● What you need to do:
Once the line containing "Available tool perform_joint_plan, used" is located, give it again exactly, together with each line that follows it to the end of the entries, and add nothing else.

● Exercise materials:
*** Block opens ***

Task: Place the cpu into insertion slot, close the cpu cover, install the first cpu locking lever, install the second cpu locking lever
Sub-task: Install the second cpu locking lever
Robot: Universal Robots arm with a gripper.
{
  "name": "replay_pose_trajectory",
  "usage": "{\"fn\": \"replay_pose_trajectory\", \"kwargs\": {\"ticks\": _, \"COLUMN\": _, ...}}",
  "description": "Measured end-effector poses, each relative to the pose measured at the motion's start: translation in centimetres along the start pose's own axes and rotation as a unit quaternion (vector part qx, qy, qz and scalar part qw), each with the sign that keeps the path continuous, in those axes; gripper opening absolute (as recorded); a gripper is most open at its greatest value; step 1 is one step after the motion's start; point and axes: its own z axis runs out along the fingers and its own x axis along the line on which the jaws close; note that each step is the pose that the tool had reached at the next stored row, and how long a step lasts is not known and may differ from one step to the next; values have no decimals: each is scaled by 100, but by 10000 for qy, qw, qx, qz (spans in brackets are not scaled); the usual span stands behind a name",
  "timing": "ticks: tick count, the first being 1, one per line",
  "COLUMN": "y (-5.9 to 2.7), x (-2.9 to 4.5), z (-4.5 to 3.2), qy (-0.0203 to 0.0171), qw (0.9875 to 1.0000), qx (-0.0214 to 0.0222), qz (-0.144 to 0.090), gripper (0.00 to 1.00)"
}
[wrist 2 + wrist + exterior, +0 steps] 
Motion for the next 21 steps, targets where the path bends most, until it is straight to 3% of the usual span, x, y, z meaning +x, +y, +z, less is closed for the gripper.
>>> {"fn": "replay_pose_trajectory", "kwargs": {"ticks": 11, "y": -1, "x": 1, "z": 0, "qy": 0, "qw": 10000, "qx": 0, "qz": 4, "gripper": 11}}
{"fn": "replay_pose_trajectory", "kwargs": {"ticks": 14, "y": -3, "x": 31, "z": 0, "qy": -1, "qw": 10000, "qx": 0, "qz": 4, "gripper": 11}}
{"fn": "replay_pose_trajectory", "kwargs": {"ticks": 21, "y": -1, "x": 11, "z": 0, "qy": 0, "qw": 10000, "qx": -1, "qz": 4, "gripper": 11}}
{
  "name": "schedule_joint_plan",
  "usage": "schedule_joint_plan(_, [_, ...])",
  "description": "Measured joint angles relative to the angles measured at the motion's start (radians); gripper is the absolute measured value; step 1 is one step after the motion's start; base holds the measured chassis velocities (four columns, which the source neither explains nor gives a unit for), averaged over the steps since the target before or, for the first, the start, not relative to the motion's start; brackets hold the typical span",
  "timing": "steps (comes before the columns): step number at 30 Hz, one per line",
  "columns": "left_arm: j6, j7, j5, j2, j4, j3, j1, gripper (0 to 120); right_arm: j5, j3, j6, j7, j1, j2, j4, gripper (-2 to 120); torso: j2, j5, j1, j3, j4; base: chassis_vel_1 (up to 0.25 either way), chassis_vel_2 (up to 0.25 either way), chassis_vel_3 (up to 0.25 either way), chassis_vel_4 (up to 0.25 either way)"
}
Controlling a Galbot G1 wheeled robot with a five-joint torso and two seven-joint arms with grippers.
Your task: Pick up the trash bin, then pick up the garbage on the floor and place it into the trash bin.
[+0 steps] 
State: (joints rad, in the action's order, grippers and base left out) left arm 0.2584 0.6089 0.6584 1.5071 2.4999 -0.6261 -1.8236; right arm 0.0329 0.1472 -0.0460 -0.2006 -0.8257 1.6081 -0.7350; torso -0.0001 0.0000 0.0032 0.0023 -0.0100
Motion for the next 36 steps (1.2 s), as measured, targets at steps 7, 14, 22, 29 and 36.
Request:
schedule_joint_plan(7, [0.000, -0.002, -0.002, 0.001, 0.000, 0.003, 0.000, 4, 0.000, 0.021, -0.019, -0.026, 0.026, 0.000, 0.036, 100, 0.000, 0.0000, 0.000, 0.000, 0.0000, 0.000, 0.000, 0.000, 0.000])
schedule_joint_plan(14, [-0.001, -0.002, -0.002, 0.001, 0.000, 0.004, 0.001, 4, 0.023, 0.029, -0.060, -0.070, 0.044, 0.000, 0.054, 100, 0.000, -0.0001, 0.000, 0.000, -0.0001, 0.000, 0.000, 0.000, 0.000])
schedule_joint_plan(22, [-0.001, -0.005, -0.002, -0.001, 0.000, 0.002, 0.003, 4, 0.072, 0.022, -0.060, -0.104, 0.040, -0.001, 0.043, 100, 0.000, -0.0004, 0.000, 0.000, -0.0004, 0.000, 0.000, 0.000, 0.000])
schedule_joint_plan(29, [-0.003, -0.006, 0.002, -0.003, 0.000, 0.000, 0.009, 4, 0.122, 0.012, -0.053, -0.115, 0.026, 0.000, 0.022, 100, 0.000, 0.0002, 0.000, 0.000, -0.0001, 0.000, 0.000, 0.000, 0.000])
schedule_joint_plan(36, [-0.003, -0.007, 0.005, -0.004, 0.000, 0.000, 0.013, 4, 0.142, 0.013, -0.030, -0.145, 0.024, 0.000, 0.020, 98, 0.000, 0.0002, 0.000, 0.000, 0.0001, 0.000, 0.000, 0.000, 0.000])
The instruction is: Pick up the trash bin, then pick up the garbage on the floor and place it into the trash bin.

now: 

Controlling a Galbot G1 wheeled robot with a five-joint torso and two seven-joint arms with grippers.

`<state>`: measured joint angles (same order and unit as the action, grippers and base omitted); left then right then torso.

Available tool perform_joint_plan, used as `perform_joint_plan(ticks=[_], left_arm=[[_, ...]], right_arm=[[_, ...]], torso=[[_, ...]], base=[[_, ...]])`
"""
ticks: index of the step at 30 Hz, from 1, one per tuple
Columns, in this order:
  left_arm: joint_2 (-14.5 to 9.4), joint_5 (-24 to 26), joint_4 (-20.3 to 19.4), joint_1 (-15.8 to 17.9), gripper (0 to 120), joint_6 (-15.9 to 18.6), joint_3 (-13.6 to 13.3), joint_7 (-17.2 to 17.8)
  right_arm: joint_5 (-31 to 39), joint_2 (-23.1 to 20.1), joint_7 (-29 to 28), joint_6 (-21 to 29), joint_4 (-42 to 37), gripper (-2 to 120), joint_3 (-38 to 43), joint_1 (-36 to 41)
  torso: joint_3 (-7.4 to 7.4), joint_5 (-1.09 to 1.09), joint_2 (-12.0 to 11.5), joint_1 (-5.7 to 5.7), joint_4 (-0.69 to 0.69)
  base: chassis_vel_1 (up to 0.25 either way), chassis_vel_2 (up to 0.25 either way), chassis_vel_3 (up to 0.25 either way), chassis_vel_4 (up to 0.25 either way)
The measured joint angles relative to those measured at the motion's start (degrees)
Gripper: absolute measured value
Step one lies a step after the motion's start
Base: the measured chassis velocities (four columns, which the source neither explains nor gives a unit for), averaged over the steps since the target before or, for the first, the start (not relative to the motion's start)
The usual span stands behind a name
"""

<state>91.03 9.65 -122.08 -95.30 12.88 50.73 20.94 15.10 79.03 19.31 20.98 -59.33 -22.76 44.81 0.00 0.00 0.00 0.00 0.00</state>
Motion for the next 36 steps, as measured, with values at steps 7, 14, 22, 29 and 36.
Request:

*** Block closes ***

● Answer to this task:
Available tool perform_joint_plan, used as `perform_joint_plan(ticks=[_], left_arm=[[_, ...]], right_arm=[[_, ...]], torso=[[_, ...]], base=[[_, ...]])`
"""
ticks: index of the step at 30 Hz, from 1, one per tuple
Columns, in this order:
  left_arm: joint_2 (-14.5 to 9.4), joint_5 (-24 to 26), joint_4 (-20.3 to 19.4), joint_1 (-15.8 to 17.9), gripper (0 to 120), joint_6 (-15.9 to 18.6), joint_3 (-13.6 to 13.3), joint_7 (-17.2 to 17.8)
  right_arm: joint_5 (-31 to 39), joint_2 (-23.1 to 20.1), joint_7 (-29 to 28), joint_6 (-21 to 29), joint_4 (-42 to 37), gripper (-2 to 120), joint_3 (-38 to 43), joint_1 (-36 to 41)
  torso: joint_3 (-7.4 to 7.4), joint_5 (-1.09 to 1.09), joint_2 (-12.0 to 11.5), joint_1 (-5.7 to 5.7), joint_4 (-0.69 to 0.69)
  base: chassis_vel_1 (up to 0.25 either way), chassis_vel_2 (up to 0.25 either way), chassis_vel_3 (up to 0.25 either way), chassis_vel_4 (up to 0.25 either way)
The measured joint angles relative to those measured at the motion's start (degrees)
Gripper: absolute measured value
Step one lies a step after the motion's start
Base: the measured chassis velocities (four columns, which the source neither explains nor gives a unit for), averaged over the steps since the target before or, for the first, the start (not relative to the motion's start)
The usual span stands behind a name
"""

<state>91.03 9.65 -122.08 -95.30 12.88 50.73 20.94 15.10 79.03 19.31 20.98 -59.33 -22.76 44.81 0.00 0.00 0.00 0.00 0.00</state>
Motion for the next 36 steps, as measured, with values at steps 7, 14, 22, 29 and 36.
Request:

This exercise is finished.